Why BOSU ball exercises are so popular, and why, for certain goals, they can be great

First thing’s first: Let’s talk about why instability training is a thing at all. Simply put, it’s because whenever you add a degree of instability to an exercise, you increase how hard your aptly named stabilizer muscles have to work to keep you in position. Your stabilizer muscles refer to those that aren’t the main ones working in a given exercise, but that still contribute to the exercise by keeping the working joints in proper alignment. They pretty much always include core muscles.

Think of it that way, and it’s obvious why people would want to graduate lunges on the gym floor to lunges on a BOSU ball or wobble board to theoretically increase the exercise’s benefits and functionality. If you can strengthen your legs and your core (even more than with just a regular lunge) in one move, why wouldn’t you?

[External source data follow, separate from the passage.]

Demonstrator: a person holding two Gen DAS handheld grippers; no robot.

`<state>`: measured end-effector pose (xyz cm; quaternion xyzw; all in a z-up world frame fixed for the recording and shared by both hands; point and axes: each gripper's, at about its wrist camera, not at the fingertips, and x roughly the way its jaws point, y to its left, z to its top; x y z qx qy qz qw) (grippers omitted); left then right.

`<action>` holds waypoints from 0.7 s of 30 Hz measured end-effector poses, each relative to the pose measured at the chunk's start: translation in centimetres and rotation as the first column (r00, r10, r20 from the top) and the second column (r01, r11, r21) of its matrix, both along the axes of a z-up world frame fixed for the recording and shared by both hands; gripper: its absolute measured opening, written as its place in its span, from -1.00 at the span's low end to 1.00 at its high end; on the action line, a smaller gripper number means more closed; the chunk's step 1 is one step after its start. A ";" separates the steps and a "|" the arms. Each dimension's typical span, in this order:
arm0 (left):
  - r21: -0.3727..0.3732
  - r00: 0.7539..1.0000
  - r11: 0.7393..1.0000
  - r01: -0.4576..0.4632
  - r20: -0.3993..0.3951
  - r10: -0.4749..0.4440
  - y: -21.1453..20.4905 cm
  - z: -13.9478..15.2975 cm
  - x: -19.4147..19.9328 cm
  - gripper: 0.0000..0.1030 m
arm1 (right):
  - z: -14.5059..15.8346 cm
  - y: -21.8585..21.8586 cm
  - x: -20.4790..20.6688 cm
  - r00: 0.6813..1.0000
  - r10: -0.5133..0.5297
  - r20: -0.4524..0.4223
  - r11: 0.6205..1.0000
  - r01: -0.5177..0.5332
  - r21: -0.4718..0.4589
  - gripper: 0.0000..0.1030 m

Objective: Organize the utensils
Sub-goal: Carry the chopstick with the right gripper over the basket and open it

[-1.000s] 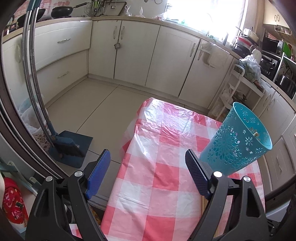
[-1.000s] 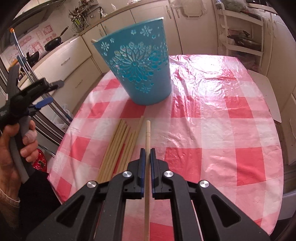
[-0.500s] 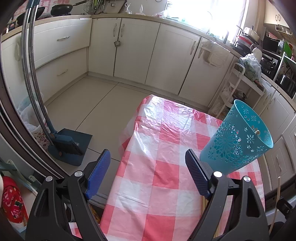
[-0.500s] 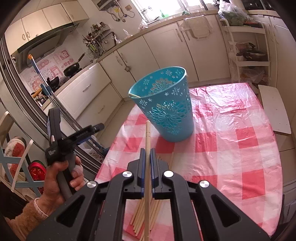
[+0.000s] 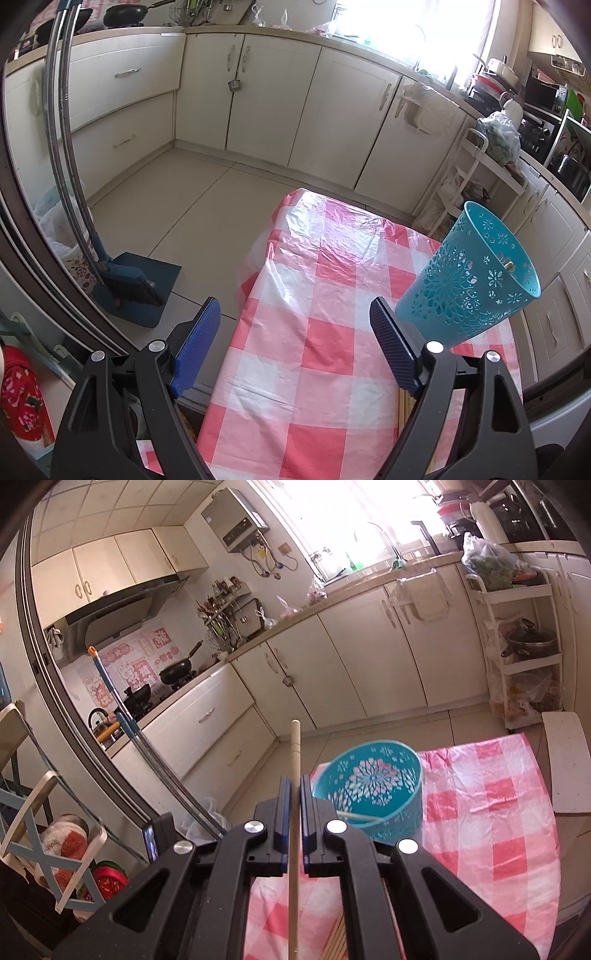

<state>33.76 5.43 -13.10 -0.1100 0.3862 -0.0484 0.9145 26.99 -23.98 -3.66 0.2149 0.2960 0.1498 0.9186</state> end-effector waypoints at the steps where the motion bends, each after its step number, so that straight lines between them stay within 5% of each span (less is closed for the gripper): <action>1: -0.002 1.000 1.000 0.001 -0.002 -0.001 0.0 0.0 0.0 0.53 | 0.4 0.1 0.7 1.000 -0.005 0.019 1.000 0.005 -0.004 -0.89; 10: -0.020 1.000 1.000 0.009 -0.017 -0.010 -0.2 -0.3 0.7 0.53 | 0.7 0.7 8.9 0.976 -0.143 0.167 0.984 0.158 -0.085 -0.89; 21: -0.034 0.999 0.999 0.016 -0.045 -0.017 -0.6 -1.0 1.6 0.53 | -4.9 -0.3 12.2 0.970 -0.229 0.083 0.951 0.241 -0.193 -0.88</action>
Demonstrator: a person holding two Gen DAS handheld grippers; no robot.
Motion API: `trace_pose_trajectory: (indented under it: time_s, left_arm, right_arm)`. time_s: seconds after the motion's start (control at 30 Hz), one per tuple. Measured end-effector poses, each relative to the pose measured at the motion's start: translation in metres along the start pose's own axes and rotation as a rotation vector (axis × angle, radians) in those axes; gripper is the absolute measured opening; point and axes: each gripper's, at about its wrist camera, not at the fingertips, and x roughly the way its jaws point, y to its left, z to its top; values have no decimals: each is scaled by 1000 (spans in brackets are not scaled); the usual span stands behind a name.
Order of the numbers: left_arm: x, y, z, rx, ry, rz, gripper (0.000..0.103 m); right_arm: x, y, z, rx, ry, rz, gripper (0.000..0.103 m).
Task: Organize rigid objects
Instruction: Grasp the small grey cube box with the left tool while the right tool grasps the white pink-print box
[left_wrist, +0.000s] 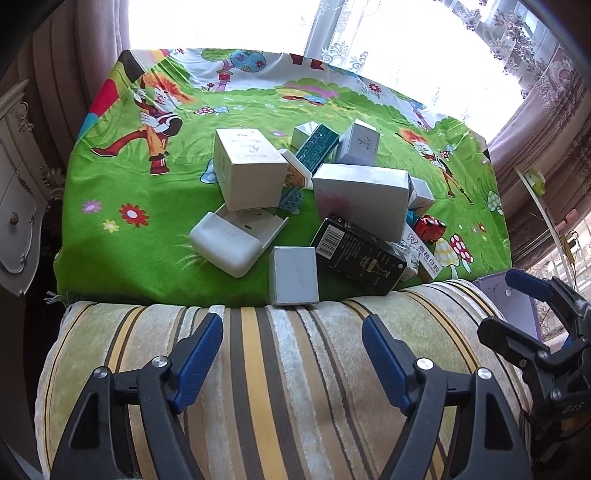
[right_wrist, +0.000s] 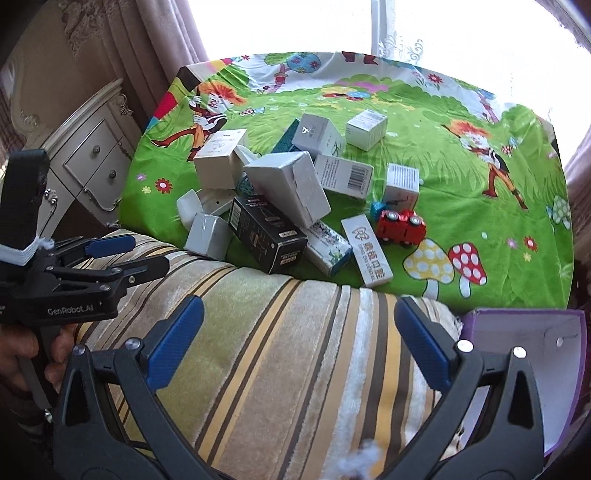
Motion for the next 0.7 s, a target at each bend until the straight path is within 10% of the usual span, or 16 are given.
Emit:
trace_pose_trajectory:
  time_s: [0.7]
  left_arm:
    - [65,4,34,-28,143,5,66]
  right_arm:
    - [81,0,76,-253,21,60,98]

Instability work is a great thing to incorporate into your training routine. It primarily helps you develop better balance, coordination, and joint stability by both targeting the stabilizer muscles (in your core and the joints involved in the movement) and essentially training your body and brain to better work in sync. This is important for both helping you move throughout everyday life and improving your ability to lift heavier and do more advanced workouts.

And this is where instability devices can shine—if you use them in the right way. But anytime you are stepping onto a very unstable surface like a wobble board or BOSU ball, it’s best to stick to bodyweight exercises and focus on developing your balance and those stabilizer muscles—not also trying to build strength.

Rehab work and warm-ups are two things instability devices are particularly useful for, says Ted Andrews, C.S.C.S., head of program design at Achieve Fitness. That’s because instability devices also help train the body’s proprioception—or ability to tell where it is in space and how it is moving. “For someone looking to gain control and awareness of the foot, simply standing on an instability device can give them information about how their foot interacts with the floor,” he says.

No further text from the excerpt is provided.